The value must be a positive integer. By default, the system determines the value.

Memory Size per Core

The value must be a positive integer. Valid values: (1,65536). By default, the system determines the value.

Method 2: Use PAI commands

Configure the component parameters by using PAI commands. You can use the SQL Script component to call PAI commands. For more information, see SQL Script.

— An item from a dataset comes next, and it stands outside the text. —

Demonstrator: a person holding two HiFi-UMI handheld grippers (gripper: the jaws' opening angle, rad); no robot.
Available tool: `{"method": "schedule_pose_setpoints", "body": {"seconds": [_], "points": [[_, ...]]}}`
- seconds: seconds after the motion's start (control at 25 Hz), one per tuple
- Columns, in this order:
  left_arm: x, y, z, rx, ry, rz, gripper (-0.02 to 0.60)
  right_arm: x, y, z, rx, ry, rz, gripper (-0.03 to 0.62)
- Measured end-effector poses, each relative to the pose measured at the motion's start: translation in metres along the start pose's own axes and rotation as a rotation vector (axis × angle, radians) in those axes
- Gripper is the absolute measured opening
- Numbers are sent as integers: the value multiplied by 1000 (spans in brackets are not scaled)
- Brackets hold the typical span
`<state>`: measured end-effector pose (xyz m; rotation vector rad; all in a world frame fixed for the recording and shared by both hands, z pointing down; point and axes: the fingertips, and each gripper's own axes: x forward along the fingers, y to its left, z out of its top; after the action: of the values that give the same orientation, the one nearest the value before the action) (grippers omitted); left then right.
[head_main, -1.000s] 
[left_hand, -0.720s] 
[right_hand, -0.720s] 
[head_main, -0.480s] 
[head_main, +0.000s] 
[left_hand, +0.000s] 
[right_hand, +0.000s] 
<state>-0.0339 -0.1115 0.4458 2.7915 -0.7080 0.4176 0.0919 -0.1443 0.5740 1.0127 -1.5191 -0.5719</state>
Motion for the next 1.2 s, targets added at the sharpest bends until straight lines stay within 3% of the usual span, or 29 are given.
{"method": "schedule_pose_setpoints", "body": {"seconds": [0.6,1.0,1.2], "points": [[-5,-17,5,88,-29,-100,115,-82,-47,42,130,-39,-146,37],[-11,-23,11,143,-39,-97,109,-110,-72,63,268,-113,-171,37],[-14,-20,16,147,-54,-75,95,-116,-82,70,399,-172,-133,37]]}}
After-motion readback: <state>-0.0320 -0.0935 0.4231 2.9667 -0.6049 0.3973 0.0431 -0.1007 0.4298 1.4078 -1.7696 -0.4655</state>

PAI -name StratifiedSample
    -project algo_public
    -DinputTableName="test_input"
    -DoutputTableName="test_output"
    -DstrataColName="label"
    -DsampleSize="A:200,B:300,C:500"
    -DrandomSeed=1007
    -Dlifecycle=30;

Parameter

Required

Default value

Description

inputTableName

Yes

None

The name of the input table.

inputTablePartitions

No

All partitions

The partitions that are selected from the input table for training. The following formats are supported:

  • Partition_name=value

  • name1=value1/name2=value2: multi-level partitions

Note

Separate multiple partitions with commas (,). For example, name1=value1,value2.

outputTableName

Yes

None

The name of the output table.

strataColName

Yes

None

The name of the column that is used as the key for stratification.

sampleSize

No

None

The number of samples.

  • If the value is a positive integer, it indicates the number of samples in each stratum.

  • If the value is a string, the string must be in the format of strata0:n0,strata1:n1. The value after a colon (:) indicates the number of samples that need to be configured for the stratum specified before the colon (:).

Note
  • If both the sampleSize and sampleRatio parameters are empty, an error is returned.

  • If both the sampleSize and sampleRatio parameters are specified, the sampleSize parameter takes precedence.

sampleRatio

No

None

The sampling proportion.

  • If the value is a number, it must be a floating-point number between 0 and 1, and the value indicates the sampling proportion of each stratum.

  • If the value is a string, the format must be strata0:r0,strata1:r1. The value after a colon (:) indicates the sampling proportion for the stratum specified before the colon (:).

randomSeed

No

123456

The random seed. The value must be a positive integer.

lifecycle

No

None

The lifecycle of the output table. Valid values: [1,3650].

coreNum

No

Determined by the system

The number of cores used in computing. The value must be a positive integer.

memSizePerCore

No

Determined by the system

The memory size of each core. Valid values: (1,65536). Unit: MB.